# [Activity]
As you look over the data below, please find each line where the word "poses" appears, then copy it.

Source data:
==========
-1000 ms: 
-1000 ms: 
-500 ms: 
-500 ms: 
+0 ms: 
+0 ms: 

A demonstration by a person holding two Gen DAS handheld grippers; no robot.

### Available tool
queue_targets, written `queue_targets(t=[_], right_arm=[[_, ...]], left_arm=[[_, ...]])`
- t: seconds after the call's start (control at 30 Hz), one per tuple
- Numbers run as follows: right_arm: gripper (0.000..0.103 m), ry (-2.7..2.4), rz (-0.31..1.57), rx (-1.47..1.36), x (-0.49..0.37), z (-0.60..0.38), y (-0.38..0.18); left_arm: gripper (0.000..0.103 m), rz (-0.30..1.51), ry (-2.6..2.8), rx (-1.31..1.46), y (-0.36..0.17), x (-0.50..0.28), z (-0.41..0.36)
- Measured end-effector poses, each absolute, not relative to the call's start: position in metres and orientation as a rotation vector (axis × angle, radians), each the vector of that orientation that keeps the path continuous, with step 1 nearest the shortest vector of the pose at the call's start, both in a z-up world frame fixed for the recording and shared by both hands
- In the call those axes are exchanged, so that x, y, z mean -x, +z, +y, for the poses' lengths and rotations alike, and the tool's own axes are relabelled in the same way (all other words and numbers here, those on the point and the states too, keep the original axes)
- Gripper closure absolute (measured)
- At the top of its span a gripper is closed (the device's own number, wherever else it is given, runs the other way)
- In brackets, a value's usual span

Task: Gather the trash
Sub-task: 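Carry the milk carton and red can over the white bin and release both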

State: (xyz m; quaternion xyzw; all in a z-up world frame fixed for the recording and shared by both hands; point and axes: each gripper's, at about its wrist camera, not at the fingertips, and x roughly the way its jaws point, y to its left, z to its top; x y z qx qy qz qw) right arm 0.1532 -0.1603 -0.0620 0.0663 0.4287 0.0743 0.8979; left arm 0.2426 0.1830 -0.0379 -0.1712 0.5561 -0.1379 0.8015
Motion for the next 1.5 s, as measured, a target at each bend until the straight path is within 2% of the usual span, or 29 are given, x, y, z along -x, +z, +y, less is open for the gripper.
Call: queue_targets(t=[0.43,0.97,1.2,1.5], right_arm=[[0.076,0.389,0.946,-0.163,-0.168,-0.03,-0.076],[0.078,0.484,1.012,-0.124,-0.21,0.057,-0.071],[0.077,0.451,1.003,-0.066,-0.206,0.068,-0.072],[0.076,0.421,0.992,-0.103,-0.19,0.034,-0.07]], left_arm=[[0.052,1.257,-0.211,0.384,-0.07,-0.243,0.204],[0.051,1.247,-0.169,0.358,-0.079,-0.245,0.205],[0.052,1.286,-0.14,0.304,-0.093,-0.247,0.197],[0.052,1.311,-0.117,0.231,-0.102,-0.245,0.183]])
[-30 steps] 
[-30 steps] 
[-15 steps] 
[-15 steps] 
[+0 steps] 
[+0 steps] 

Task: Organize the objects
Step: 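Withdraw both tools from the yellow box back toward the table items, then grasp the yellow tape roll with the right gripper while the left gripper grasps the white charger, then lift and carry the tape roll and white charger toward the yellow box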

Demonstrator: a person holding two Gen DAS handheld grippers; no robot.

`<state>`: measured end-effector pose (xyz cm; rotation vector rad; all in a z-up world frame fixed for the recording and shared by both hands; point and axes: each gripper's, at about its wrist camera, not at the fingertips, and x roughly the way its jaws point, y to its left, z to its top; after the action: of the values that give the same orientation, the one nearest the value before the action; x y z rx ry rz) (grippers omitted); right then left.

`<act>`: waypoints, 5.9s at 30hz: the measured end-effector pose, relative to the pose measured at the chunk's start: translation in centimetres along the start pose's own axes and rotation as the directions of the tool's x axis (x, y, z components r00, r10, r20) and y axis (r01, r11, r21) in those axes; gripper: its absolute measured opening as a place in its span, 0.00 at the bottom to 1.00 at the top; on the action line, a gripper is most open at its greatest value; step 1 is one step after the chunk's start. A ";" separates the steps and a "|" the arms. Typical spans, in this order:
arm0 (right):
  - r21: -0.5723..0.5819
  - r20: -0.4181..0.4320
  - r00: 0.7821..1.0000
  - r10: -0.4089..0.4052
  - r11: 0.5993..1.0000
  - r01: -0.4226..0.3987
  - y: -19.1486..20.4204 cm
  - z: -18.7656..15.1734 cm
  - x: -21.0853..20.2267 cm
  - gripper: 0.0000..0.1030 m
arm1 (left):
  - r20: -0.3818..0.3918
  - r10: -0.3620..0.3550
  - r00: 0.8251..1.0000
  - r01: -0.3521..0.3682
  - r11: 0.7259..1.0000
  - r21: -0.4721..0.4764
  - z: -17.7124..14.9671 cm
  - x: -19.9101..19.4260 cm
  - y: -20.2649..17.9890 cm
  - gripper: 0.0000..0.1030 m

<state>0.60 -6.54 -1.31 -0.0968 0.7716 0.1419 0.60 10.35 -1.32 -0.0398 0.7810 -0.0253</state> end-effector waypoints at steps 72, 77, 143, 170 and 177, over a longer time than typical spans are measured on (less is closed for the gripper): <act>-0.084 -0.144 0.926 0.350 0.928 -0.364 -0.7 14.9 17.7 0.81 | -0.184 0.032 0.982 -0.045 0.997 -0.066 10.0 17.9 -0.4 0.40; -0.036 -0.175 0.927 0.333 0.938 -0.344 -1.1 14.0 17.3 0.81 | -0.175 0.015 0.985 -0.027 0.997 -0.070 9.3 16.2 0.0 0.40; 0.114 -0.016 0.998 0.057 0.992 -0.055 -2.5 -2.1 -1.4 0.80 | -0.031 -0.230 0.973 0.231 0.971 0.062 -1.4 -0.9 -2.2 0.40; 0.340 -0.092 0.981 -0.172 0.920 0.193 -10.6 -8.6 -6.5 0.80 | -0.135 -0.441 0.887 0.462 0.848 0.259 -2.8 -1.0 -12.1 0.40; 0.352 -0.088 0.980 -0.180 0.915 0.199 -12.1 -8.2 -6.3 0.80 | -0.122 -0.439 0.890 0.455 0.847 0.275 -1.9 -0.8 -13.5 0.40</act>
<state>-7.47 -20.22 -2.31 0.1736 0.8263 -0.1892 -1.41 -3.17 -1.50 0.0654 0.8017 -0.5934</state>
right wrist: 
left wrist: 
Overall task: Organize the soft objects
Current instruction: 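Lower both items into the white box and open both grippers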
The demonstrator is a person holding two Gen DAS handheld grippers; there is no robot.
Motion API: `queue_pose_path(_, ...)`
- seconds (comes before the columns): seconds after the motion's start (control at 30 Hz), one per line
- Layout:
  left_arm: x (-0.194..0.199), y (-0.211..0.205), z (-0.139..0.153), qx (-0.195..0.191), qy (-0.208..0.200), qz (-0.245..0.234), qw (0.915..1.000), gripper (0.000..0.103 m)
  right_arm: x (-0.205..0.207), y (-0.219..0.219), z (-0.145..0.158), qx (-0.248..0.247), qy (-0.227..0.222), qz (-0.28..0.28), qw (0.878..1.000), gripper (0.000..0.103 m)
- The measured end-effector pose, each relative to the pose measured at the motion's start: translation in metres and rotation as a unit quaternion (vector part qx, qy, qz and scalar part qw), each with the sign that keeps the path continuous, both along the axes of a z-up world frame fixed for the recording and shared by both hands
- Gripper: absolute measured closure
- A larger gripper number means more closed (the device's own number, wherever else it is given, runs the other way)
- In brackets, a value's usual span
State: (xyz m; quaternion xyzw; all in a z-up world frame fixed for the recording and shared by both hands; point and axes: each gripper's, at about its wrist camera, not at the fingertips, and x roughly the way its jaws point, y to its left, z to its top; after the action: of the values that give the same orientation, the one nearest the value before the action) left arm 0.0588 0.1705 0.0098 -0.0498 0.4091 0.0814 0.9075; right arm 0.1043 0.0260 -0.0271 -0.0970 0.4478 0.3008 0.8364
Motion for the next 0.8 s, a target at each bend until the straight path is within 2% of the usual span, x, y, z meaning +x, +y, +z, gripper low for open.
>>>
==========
# [Final answer]
- Measured end-effector poses, each absolute, not relative to the call's start: position in metres and orientation as a rotation vector (axis × angle, radians), each the vector of that orientation that keeps the path continuous, with step 1 nearest the shortest vector of the pose at the call's start, both in a z-up world frame fixed for the recording and shared by both hands
- In the call those axes are exchanged, so that x, y, z mean -x, +z, +y, for the poses' lengths and rotations alike, and the tool's own axes are relabelled in the same way (all other words and numbers here, those on the point and the states too, keep the original axes)

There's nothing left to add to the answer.